Eleven

Eleven years ago April and I moved to Louisville, Kentucky, to start a job that was supposed to last two years. I was finishing my doctorate and I accepted a position as a recruiter for Boyce College. It was a short-term commitment that coincided with my academic program. That was eleven years ago. It has been eleven sweet, underserved, blessed years. Our hearts are full of gratitude.

Earlier today Cedarville University announced that I will be joining their faculty as Associate Professor of Biblical Apologetics and Applied Theology. I will also be the founding director of the Center for Biblical Apologetics and Public Christianity. Our family will move to Ohio this summer. We are humbled and grateful for this opportunity.

But we will look in our rearview mirror with tear-filled eyes as we drive north on I-71. We have loved this city.
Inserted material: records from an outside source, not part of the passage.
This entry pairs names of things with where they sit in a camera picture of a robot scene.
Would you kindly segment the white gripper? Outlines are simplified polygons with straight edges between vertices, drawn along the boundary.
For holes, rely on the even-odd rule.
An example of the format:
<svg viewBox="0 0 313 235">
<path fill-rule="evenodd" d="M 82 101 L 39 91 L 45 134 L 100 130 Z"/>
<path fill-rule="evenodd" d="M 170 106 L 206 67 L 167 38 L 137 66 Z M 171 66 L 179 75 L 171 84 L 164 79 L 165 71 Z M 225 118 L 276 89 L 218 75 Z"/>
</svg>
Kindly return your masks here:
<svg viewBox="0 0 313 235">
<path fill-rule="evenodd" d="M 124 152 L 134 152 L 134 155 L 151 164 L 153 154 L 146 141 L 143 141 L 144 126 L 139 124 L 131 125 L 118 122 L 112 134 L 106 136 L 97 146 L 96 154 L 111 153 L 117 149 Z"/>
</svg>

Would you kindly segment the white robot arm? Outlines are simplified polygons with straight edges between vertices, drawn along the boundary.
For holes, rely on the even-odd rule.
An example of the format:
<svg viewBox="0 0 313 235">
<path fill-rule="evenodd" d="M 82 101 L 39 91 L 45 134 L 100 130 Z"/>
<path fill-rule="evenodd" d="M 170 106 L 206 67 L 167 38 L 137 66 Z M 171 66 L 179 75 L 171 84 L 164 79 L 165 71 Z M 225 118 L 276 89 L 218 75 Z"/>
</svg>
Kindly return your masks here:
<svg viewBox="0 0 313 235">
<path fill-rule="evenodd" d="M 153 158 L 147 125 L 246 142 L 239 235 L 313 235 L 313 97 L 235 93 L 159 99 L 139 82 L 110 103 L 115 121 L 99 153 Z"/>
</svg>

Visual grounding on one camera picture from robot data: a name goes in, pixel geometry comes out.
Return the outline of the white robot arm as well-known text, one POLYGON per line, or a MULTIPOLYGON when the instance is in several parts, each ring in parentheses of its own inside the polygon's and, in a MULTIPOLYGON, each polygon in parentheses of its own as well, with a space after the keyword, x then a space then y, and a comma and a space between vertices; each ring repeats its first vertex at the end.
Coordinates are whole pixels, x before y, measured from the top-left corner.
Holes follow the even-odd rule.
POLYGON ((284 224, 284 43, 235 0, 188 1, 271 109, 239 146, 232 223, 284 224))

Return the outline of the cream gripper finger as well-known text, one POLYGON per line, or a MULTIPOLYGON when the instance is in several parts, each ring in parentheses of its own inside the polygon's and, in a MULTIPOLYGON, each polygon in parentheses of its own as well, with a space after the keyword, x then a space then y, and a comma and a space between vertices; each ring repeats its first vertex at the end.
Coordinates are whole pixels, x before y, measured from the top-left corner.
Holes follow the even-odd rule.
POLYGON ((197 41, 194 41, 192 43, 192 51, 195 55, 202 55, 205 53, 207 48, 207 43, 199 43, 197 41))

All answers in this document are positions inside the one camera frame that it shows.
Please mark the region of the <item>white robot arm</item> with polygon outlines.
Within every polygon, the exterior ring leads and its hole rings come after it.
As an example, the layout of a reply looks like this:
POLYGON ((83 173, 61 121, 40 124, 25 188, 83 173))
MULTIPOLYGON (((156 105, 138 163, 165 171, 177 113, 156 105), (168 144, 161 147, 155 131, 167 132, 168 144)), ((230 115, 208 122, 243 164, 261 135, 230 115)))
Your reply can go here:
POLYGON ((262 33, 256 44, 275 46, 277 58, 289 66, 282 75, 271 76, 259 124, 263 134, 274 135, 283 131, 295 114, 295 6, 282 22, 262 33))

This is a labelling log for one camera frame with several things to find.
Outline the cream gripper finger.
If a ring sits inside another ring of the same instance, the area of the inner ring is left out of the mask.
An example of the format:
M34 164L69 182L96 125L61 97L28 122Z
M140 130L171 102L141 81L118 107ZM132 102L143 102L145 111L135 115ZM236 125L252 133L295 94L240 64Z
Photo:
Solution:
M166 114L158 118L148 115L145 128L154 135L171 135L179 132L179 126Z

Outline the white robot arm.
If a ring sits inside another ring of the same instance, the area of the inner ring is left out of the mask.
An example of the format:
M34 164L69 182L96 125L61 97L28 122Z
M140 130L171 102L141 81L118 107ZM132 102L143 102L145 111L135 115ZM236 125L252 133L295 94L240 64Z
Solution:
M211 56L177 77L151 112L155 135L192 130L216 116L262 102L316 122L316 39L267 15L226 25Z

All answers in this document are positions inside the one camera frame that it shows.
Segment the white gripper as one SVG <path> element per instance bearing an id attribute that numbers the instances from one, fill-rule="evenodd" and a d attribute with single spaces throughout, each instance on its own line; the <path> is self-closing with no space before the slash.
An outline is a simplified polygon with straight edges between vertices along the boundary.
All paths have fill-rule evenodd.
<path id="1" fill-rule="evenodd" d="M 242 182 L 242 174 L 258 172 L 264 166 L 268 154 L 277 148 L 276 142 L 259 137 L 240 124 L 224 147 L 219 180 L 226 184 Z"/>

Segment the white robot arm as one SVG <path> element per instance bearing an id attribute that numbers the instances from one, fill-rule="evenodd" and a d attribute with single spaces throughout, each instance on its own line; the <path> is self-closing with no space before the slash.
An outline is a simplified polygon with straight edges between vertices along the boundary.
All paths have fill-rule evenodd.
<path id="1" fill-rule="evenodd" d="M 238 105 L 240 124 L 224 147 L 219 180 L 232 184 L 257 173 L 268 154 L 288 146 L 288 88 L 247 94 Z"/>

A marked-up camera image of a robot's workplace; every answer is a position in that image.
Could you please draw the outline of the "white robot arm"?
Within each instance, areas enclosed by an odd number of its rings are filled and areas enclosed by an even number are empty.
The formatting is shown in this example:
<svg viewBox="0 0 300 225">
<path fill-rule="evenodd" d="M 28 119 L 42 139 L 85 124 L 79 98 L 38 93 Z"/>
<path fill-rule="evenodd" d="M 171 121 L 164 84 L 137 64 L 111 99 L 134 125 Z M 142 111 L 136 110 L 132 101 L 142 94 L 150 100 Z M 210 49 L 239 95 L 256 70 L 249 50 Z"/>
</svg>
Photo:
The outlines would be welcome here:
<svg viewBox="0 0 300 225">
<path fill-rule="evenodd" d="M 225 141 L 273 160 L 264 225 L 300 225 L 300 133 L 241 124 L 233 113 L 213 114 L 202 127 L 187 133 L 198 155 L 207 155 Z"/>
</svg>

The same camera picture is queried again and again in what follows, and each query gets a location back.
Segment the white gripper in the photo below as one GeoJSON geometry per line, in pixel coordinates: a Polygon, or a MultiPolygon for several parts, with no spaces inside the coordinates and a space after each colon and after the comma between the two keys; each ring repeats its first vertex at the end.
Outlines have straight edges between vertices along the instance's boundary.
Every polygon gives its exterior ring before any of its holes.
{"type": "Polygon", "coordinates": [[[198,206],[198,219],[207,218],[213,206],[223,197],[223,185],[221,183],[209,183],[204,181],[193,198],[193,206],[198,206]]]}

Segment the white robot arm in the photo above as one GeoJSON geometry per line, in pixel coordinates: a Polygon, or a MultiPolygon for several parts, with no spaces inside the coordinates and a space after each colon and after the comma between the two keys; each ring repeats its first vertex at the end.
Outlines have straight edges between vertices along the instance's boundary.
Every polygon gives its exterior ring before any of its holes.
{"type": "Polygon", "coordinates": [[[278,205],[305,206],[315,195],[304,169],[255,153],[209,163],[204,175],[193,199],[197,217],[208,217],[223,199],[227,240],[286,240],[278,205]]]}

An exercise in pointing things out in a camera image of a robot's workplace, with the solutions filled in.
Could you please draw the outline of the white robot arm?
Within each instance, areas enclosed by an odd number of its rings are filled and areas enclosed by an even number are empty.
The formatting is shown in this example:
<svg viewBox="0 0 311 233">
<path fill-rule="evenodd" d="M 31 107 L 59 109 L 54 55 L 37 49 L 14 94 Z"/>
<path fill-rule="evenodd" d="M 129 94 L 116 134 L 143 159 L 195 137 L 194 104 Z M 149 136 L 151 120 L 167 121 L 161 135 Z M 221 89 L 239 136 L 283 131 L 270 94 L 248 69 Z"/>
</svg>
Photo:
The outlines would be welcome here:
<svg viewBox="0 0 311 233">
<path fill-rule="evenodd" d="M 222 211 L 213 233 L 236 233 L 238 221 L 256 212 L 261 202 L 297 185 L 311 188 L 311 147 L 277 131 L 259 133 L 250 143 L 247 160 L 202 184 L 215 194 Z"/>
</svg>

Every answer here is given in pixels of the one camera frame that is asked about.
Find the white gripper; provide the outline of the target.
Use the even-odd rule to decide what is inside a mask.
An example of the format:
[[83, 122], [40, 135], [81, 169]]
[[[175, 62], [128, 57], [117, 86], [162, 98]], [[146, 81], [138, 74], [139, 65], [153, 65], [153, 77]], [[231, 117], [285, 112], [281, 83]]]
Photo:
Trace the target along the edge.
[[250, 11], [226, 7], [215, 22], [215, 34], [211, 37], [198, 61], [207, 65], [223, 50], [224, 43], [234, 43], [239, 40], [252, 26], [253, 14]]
We have loved Southern Seminary and Boyce College. This is the only home our family has ever known, as all four of our children were born at Norton Suburban Hospital, not far from campus.
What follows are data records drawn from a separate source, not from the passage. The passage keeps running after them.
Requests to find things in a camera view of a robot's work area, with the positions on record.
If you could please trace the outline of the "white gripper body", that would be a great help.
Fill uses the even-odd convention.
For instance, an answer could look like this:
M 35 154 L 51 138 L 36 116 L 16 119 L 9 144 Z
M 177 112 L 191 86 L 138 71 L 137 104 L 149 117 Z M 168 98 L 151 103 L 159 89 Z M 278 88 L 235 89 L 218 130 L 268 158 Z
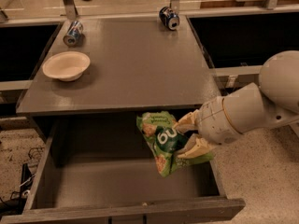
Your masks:
M 226 115 L 224 98 L 216 98 L 204 103 L 199 109 L 196 125 L 198 132 L 207 141 L 214 144 L 231 144 L 242 136 L 231 124 Z

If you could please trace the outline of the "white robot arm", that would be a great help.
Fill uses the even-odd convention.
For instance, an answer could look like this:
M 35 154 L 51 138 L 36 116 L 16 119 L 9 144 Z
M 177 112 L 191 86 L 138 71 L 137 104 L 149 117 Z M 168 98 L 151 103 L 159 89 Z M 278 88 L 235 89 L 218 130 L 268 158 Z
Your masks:
M 216 145 L 233 143 L 258 128 L 276 128 L 299 120 L 299 51 L 280 52 L 269 58 L 259 82 L 218 96 L 186 114 L 175 125 L 179 132 L 193 131 L 181 159 L 207 153 Z

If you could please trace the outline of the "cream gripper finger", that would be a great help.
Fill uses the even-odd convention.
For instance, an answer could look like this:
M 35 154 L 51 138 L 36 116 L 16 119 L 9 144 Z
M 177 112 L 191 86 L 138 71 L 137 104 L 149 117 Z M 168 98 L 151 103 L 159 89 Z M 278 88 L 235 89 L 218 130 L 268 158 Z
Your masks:
M 178 150 L 176 155 L 180 159 L 193 159 L 207 154 L 215 147 L 215 144 L 208 142 L 201 135 L 194 133 L 189 138 L 185 147 Z
M 193 112 L 189 112 L 188 114 L 184 115 L 179 121 L 175 123 L 173 128 L 180 133 L 196 131 L 198 112 L 199 110 L 196 109 Z

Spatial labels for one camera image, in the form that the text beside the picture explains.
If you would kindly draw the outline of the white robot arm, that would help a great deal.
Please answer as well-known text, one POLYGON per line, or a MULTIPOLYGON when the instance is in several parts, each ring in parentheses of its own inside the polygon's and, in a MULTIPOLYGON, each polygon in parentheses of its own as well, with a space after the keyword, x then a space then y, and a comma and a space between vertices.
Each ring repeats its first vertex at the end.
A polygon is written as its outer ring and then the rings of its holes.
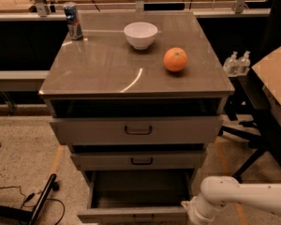
POLYGON ((228 203, 281 217, 281 184, 240 184, 231 176, 208 176, 200 183, 199 195, 181 206, 193 225, 210 225, 228 203))

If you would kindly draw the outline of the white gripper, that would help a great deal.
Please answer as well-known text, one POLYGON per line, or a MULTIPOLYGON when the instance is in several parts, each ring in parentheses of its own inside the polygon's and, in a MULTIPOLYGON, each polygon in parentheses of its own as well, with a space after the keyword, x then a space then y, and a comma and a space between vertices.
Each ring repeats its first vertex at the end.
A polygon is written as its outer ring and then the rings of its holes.
POLYGON ((181 206, 187 212, 192 225, 210 225, 214 221, 214 211, 207 202, 183 201, 181 206))

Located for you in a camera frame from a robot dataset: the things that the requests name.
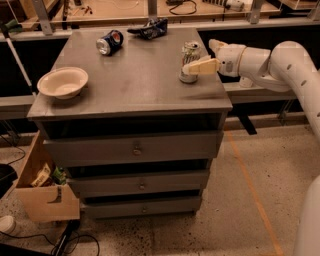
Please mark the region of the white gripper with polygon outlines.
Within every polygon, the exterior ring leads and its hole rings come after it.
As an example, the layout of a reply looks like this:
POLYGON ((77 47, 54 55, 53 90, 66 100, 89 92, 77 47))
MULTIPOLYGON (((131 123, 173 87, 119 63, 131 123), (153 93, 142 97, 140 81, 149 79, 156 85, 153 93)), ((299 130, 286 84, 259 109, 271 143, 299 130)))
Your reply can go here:
POLYGON ((227 44, 225 42, 210 39, 209 48, 217 58, 207 55, 199 60, 192 61, 182 67, 186 75, 209 75, 219 70, 219 73, 228 77, 239 76, 241 56, 246 49, 245 45, 227 44))

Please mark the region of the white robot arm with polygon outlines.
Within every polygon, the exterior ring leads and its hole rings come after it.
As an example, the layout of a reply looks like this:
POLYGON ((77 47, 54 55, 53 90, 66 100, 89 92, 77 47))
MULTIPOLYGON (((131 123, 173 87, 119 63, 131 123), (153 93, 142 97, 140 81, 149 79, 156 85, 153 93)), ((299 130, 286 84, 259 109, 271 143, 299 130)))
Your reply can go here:
MULTIPOLYGON (((284 41, 268 50, 211 39, 209 47, 214 57, 205 56, 185 64, 182 71, 187 75, 218 72, 247 78, 271 91, 291 90, 320 140, 320 72, 301 44, 284 41)), ((292 256, 320 256, 320 177, 307 190, 292 256)))

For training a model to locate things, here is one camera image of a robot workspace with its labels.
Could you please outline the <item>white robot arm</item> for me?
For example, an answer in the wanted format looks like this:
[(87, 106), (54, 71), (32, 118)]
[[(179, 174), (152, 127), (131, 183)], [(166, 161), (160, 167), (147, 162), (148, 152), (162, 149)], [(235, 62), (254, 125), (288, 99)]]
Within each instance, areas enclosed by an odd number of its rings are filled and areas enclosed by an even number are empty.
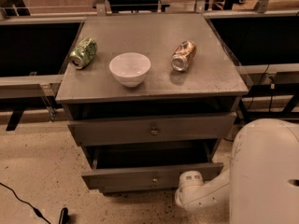
[(227, 202), (230, 224), (299, 224), (299, 125), (257, 119), (232, 146), (230, 167), (209, 182), (180, 175), (177, 206), (197, 212)]

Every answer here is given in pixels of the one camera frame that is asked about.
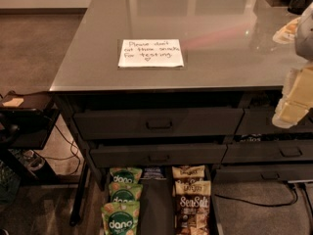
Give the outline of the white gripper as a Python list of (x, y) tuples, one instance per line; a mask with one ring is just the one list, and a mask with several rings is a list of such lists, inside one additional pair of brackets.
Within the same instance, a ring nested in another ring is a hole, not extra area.
[[(280, 44), (294, 42), (298, 22), (299, 18), (296, 18), (284, 25), (274, 34), (273, 41)], [(292, 69), (287, 75), (283, 95), (284, 100), (279, 101), (272, 123), (288, 129), (296, 126), (313, 106), (313, 68)]]

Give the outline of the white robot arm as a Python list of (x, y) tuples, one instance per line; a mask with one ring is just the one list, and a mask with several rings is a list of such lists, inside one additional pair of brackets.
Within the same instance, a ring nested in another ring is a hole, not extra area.
[(286, 76), (272, 123), (280, 128), (297, 125), (313, 108), (313, 3), (302, 15), (277, 31), (273, 40), (294, 44), (297, 56), (308, 61), (300, 70), (291, 69)]

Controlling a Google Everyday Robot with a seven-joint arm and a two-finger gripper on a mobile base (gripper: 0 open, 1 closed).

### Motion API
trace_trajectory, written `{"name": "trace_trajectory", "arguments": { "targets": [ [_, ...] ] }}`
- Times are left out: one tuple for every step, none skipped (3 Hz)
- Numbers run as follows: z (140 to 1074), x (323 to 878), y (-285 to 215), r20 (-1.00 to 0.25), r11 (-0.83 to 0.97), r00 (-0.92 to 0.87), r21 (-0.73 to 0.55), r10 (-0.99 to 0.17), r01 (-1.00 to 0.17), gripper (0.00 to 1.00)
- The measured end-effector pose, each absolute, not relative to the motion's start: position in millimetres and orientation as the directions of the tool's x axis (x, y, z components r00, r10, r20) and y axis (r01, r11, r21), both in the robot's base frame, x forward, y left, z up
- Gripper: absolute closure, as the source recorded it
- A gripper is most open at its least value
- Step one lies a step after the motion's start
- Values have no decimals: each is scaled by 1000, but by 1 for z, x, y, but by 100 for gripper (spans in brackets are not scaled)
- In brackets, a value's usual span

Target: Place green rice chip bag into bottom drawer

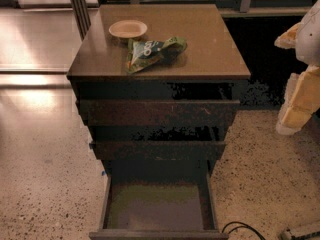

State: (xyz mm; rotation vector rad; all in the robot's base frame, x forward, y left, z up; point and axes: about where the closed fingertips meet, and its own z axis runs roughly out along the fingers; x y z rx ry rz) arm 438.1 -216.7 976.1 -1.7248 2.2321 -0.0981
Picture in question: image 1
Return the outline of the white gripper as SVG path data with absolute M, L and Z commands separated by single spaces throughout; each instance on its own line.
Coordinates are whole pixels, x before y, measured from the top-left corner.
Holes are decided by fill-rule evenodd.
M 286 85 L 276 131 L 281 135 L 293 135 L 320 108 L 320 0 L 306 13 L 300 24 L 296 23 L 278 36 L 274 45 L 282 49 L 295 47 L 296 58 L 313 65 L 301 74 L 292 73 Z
My kids think the seminary lawn, affectionally dubbed the Jospephus Bowl, is something like their backyard. They think the faculty and staff are something like aunts and uncles. The twins, who share a birthday with Dr. Mohler, think it is normal for the president of the largest seminary in the world to drop in on their birthday party.

We love this place and these people. But we sense a calling to focus on a passion that God has placed deeply in my heart. I love teaching worldview and apologetics. I love writing. The opportunity to focus on these two things in a liberal arts setting where I can invest in students preparing for a diversity of vocations was captivating. As difficult of a decision as this was, we truly sense the Lord’s leading.

I cannot adequately articulate my appreciation for our family’s time in Louisville. Over the last eleven years we’ve had amazing leaders invest in us: the Mohler family, the Dumas family, the Ezells, the Scroggins, and the list could go on and on. I’ve worked with amazing colleagues at Boyce and at Southern. I’ve had a phenomenal staff at the college who really are the ones who make things happen. We’ve come to know and love a ton of serious-gospel-minded college students who are going to do great things for God. And we have formed deep friendships here that we pray will last a lifetime.

At the interview with the trustees at Cedarville University I was asked to describe the influence that Dr. Russell Moore and Dr. Albert Mohler have had on my life. I was thankful for the question. My answer was simple. I wouldn’t be who I am or where I am without them. They have left an indelible mark on my life. And I hope to transfer that, by God’s grace, as much as is humanly possible, to students seeking to take the gospel into numerous professions from literature to law, from medicine to ministry, for the glory of God.